Hi all,
I need some help on the following issue. I can't seem to solve it.
I have a binary (pcl) file.
In this file i want to search for specific codes (like <0C>). I have
tried to solve it by reading the file character by character, but this
is very slow. Especially when it comes to files which are large
(>10MB) this is consuming quite some time.
Does anyone has a hint/clue/solution on this?
thanks already!
Jeroen 7 1572
jvdb schrieb:
Hi all,
I need some help on the following issue. I can't seem to solve it.
I have a binary (pcl) file.
In this file i want to search for specific codes (like <0C>). I have
tried to solve it by reading the file character by character, but this
is very slow. Especially when it comes to files which are large
(>10MB) this is consuming quite some time.
Does anyone has a hint/clue/solution on this?
What has the searching to do with the reading? 10MB easily fit into the
main memory of a decent PC, so just do
contents = open("file").read() # yes I know I should close the file...
print contents.find('\x0c')
Diez
On 8 jun, 14:07, "Diez B. Roggisch" <d...@nospam.web.dewrote:
jvdb schrieb:
.......
What has the searching to do with the reading? 10MB easily fit into the
main memory of a decent PC, so just do
contents = open("file").read() # yes I know I should close the file...
print contents.find('\x0c')
Diez
True. But there is another issue attached to the one i wrote.
When i know how much this occurs, i know the amount of pages in the
file. After that i would like to be able to extract a given amount of
data:
file x contains 20 <0C>. then for example i would like to extract from
instance 5 to instance 12 from the file.
The reason why i want to do this: The 0C stands for a pagebreak in PCL
language. This way i would be absle to extract a certain amount of
pages from the file.
jvdb schrieb:
On 8 jun, 14:07, "Diez B. Roggisch" <d...@nospam.web.dewrote:
>jvdb schrieb:
......
>What has the searching to do with the reading? 10MB easily fit into the main memory of a decent PC, so just do
contents = open("file").read() # yes I know I should close the file...
print contents.find('\x0c')
Diez
True. But there is another issue attached to the one i wrote.

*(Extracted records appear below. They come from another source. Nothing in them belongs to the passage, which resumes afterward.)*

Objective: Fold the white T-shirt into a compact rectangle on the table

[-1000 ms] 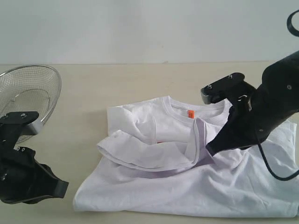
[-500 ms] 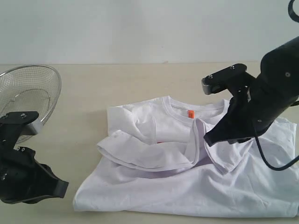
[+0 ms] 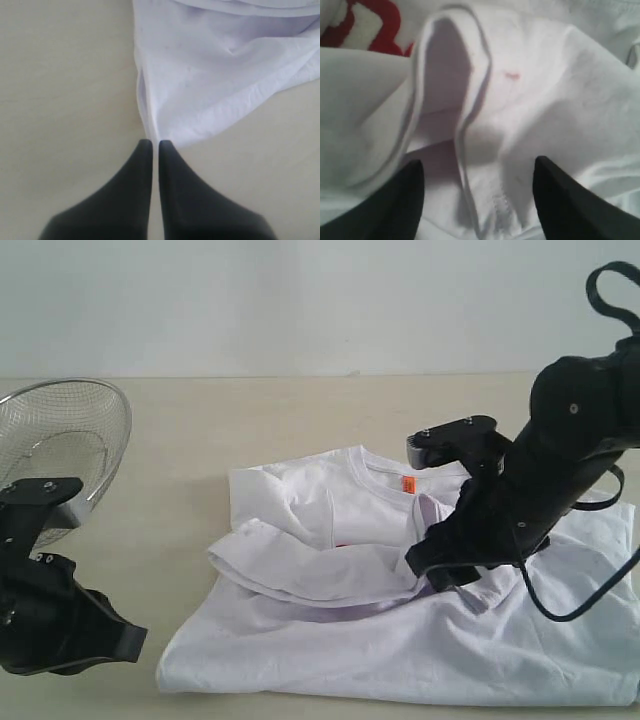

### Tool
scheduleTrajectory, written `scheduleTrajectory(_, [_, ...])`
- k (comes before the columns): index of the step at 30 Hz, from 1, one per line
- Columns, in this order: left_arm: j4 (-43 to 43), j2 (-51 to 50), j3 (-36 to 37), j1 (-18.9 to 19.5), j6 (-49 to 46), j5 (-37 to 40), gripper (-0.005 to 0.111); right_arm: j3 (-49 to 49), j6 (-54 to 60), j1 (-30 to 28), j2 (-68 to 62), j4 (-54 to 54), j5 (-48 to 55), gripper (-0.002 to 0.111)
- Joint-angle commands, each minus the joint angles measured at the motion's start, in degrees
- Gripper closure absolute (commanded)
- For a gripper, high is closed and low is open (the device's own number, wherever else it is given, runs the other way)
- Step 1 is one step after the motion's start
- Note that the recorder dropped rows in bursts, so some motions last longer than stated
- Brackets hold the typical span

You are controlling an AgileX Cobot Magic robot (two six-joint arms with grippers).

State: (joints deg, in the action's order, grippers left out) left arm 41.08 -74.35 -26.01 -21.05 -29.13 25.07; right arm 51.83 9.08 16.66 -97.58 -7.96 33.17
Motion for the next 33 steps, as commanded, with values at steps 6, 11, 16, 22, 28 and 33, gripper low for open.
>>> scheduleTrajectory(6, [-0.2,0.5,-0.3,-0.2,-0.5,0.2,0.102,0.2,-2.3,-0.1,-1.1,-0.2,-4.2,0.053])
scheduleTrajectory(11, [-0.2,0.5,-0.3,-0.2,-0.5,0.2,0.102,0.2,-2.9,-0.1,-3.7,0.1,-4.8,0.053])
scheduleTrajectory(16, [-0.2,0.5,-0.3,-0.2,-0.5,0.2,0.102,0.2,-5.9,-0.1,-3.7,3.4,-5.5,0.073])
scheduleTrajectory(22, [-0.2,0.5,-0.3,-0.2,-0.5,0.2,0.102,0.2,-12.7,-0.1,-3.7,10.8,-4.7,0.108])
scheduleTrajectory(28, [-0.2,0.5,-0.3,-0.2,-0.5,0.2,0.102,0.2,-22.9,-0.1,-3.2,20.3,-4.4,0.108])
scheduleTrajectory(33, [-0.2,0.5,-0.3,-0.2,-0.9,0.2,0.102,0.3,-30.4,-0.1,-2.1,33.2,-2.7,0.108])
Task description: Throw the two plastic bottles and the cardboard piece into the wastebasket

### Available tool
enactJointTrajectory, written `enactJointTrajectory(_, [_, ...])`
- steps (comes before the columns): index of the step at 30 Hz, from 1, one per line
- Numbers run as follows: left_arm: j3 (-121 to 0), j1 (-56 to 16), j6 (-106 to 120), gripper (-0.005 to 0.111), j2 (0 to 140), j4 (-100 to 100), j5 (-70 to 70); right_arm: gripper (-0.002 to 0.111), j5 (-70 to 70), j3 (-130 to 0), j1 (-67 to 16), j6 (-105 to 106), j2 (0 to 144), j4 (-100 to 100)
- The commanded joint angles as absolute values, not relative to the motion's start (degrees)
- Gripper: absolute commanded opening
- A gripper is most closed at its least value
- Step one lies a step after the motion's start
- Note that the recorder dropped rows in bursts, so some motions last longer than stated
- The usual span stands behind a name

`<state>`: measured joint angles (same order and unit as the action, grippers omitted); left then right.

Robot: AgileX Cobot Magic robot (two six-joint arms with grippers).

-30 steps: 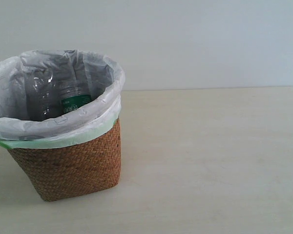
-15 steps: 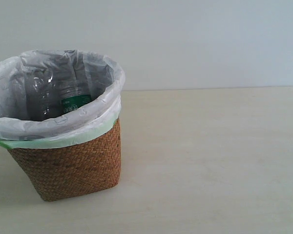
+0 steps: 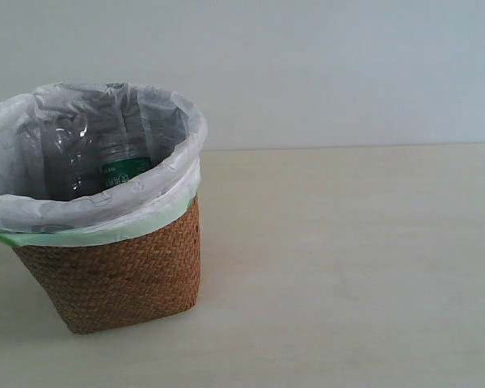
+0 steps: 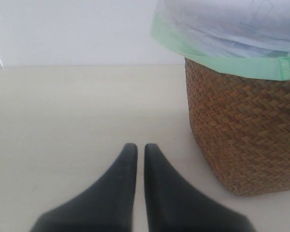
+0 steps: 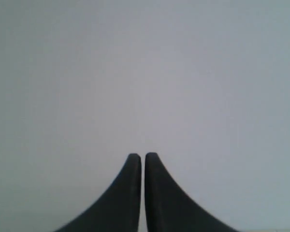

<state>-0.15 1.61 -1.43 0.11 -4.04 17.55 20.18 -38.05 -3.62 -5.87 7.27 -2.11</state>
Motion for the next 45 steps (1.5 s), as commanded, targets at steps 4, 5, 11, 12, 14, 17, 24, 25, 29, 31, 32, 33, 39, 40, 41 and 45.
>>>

When i know how much this occurs, i know the amount of pages in the
file. After that i would like to be able to extract a given amount of
data:
file x contains 20 <0C>. then for example i would like to extract from
instance 5 to instance 12 from the file.
The reason why i want to do this: The 0C stands for a pagebreak in PCL
language. This way i would be absle to extract a certain amount of
pages from the file.
And? Finding the respective indices by using
last_needle_position = 0
positions = []
while last_needle_position != -1:
last_needle_position = contents.find(needle, last_needle_position+1)
if last_needle_position != -1:
positions.append(last_needle_position)
will find all the pagepbreaks. then just slice contents appropriatly.
Did you read the python tutorial?
diez
In <5c*************@mid.uni-berlin.de>, Diez B. Roggisch wrote:
jvdb schrieb:
>True. But there is another issue attached to the one i wrote. When i know how much this occurs, i know the amount of pages in the file. After that i would like to be able to extract a given amount of data: file x contains 20 <0C>. then for example i would like to extract from instance 5 to instance 12 from the file. The reason why i want to do this: The 0C stands for a pagebreak in PCL language. This way i would be absle to extract a certain amount of pages from the file.
And? Finding the respective indices by using
last_needle_position = 0
positions = []
while last_needle_position != -1:
last_needle_position = contents.find(needle, last_needle_position+1)
if last_needle_position != -1:
positions.append(last_needle_position)
will find all the pagepbreaks. then just slice contents appropriatly.
Did you read the python tutorial?
Maybe splitting at '\x0c', selecting/slicing the wanted pages and joining
them again is enough, depending of the size of the files and memory of
course.
One problem I see is that '\x0c' may not always be the page end. It may
occur in "rastered image" data too I guess.
Ciao,
Marc 'BlackJack' Rintsch
On 8 jun, 15:19, Marc 'BlackJack' Rintsch <bj_...@gmx.netwrote:
In <5ct0evF31n73...@mid.uni-berlin.de>, Diez B. Roggisch wrote:
jvdb schrieb:
True. But there is another issue attached to the one i wrote.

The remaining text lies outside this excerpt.